What is expected: What lines in the records include the string "whole"? Return each one.

(Saved entries)
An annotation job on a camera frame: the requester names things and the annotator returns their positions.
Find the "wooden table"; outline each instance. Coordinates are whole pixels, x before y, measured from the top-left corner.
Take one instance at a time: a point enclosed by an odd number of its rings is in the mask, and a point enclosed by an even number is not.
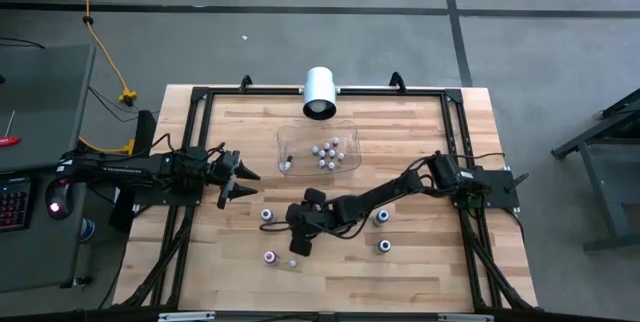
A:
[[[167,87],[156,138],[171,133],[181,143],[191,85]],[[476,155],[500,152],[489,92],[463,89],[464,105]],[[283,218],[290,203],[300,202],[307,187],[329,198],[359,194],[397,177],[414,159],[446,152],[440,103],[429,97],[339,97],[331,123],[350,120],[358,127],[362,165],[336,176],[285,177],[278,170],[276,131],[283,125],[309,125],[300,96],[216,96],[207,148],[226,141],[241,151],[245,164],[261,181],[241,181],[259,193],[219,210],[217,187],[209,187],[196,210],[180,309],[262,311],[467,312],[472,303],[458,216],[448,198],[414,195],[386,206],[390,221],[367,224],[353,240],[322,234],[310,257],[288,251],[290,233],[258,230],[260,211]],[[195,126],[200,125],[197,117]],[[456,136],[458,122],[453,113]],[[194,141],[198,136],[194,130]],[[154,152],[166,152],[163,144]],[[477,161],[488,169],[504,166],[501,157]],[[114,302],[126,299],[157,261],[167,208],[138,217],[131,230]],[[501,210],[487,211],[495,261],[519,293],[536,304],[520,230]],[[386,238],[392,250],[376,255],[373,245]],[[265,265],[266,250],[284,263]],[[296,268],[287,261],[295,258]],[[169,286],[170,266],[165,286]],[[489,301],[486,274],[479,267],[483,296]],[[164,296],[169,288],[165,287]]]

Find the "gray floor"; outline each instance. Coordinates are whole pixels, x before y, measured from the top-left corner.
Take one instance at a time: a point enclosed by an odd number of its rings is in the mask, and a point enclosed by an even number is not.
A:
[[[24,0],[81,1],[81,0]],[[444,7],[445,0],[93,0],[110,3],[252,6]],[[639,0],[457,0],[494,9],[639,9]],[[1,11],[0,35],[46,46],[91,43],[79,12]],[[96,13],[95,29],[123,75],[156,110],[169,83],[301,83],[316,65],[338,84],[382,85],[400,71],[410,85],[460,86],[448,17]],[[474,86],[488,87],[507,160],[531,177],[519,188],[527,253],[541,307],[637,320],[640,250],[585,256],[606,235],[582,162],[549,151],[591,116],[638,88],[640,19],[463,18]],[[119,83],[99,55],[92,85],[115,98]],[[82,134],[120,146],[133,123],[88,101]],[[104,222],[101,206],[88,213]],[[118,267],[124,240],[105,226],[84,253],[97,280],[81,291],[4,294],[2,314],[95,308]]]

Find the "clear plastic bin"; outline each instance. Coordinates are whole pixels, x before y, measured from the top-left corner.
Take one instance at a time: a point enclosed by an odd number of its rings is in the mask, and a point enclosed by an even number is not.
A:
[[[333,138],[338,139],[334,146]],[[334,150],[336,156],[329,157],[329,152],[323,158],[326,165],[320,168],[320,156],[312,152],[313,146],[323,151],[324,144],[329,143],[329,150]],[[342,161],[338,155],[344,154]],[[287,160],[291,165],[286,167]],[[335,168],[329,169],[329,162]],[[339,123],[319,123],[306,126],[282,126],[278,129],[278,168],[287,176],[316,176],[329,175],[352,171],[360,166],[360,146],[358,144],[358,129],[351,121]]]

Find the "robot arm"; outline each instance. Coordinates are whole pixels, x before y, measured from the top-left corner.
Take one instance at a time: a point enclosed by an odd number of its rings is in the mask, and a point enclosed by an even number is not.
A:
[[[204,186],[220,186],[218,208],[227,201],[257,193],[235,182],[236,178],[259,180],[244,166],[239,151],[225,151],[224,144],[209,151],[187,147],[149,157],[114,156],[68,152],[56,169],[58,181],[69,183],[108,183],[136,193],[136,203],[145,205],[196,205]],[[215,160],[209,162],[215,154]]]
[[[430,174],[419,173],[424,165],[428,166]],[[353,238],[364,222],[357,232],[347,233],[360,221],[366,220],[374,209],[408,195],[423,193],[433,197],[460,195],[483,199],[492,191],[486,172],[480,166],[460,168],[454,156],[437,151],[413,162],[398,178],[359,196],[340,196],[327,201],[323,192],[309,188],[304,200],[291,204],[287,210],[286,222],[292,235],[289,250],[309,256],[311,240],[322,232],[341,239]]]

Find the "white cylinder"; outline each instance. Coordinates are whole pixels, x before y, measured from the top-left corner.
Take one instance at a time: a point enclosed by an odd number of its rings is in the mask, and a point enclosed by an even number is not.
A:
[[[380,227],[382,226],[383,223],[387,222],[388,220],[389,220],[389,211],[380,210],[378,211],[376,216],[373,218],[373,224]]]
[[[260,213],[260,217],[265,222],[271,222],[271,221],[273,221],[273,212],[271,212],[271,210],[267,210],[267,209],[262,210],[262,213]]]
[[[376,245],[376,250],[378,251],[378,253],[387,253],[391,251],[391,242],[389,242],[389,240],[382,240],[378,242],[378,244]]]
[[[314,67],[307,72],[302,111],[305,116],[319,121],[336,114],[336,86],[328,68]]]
* * *
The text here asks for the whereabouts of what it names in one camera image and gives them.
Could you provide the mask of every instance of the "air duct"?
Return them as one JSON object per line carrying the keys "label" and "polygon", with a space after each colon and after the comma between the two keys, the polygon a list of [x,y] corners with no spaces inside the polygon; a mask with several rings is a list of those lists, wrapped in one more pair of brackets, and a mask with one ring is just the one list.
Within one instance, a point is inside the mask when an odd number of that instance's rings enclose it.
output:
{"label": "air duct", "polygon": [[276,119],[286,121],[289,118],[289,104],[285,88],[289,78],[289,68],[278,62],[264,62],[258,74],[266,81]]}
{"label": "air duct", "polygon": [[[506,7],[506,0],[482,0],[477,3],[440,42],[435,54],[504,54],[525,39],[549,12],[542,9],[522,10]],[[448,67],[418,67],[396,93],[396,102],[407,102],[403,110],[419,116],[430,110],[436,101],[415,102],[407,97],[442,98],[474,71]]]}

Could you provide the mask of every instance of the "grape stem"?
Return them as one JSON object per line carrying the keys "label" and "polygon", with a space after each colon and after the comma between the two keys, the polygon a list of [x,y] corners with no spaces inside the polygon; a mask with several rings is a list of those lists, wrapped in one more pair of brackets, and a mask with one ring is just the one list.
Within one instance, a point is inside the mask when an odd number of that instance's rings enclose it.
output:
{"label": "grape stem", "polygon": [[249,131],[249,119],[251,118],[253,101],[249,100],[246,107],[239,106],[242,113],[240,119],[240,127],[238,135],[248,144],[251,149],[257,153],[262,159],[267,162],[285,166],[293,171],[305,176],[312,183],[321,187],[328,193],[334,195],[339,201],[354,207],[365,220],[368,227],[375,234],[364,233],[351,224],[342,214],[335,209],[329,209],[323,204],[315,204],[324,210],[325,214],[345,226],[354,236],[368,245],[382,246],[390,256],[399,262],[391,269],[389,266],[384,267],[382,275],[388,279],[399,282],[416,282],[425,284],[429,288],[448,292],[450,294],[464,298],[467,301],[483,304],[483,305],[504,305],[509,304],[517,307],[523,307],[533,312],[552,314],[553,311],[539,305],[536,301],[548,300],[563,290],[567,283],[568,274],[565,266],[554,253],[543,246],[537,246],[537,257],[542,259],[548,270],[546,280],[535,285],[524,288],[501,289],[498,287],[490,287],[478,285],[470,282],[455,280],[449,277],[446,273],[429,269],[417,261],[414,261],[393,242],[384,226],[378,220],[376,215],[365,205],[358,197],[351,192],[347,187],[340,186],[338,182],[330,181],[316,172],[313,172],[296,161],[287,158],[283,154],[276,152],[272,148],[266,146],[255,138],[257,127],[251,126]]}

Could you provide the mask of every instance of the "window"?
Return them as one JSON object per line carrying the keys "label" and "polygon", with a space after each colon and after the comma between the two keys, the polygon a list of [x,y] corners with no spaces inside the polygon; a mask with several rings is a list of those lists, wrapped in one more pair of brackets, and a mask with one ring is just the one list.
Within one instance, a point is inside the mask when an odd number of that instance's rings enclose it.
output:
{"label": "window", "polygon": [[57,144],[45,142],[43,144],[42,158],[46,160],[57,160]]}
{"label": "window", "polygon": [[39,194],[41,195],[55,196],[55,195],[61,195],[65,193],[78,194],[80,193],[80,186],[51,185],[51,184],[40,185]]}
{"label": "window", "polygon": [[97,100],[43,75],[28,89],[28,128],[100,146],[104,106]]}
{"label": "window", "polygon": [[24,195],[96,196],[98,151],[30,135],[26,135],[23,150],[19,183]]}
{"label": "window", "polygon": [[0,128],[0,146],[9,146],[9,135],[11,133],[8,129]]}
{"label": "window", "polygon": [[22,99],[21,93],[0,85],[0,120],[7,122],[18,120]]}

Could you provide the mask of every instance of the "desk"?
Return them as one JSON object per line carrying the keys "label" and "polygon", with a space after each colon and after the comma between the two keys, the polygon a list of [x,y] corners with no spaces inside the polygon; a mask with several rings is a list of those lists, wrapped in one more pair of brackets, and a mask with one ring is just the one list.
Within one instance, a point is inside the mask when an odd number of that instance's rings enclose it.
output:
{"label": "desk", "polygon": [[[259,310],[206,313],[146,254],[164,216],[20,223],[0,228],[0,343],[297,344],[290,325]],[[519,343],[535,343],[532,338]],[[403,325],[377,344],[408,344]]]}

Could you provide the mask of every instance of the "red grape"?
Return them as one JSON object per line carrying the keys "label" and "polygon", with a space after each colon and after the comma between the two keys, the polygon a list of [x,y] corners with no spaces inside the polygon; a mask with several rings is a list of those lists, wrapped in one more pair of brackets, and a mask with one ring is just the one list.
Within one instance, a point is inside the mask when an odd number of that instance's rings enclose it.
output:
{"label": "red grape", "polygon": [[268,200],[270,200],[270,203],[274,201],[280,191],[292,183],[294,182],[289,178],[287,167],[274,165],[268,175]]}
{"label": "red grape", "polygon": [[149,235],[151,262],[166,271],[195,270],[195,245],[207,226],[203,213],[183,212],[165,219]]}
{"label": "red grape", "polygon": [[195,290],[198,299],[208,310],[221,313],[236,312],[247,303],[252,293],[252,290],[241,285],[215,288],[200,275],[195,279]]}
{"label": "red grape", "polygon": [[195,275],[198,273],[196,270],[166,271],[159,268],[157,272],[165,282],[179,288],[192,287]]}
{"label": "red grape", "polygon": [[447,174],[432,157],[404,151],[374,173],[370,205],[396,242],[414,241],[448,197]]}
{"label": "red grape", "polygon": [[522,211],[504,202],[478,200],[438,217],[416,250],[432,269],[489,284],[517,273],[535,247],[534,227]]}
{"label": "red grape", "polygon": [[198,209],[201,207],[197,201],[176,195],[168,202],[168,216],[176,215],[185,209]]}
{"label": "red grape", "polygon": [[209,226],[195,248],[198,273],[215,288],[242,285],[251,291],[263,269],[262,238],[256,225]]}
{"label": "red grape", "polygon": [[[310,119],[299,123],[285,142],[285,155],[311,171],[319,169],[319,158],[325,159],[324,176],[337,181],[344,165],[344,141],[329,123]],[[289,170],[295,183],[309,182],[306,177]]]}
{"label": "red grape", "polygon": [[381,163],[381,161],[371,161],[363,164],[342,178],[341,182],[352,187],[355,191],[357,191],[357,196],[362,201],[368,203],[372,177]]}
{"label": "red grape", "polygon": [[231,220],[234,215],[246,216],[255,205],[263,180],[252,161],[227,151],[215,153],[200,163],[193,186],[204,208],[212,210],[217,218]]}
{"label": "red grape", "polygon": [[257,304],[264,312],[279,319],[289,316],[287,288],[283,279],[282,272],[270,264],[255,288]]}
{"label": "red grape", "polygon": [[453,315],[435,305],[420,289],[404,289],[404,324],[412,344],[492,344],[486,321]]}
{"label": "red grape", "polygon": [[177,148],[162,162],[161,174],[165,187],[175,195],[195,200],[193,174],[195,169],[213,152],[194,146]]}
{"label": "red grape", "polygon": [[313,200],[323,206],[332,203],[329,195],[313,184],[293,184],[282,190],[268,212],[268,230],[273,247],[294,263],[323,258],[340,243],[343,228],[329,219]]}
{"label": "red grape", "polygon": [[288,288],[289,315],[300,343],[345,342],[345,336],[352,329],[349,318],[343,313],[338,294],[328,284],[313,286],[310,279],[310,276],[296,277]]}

Task output:
Find the "wooden table"; outline each instance. Coordinates are whole pixels, x before y, measured from the top-left corner.
Find the "gray floor"; outline each instance. Coordinates are whole pixels, x before y, measured from the top-left corner.
Find the "clear plastic bin"; outline each instance. Coordinates are whole pixels, x before y, measured from the top-left corner.
Find the "robot arm"; outline each instance. Coordinates are whole pixels, x before y, measured from the top-left corner.
Find the "white cylinder"; outline each instance. Coordinates are whole pixels, x before y, measured from the top-left corner.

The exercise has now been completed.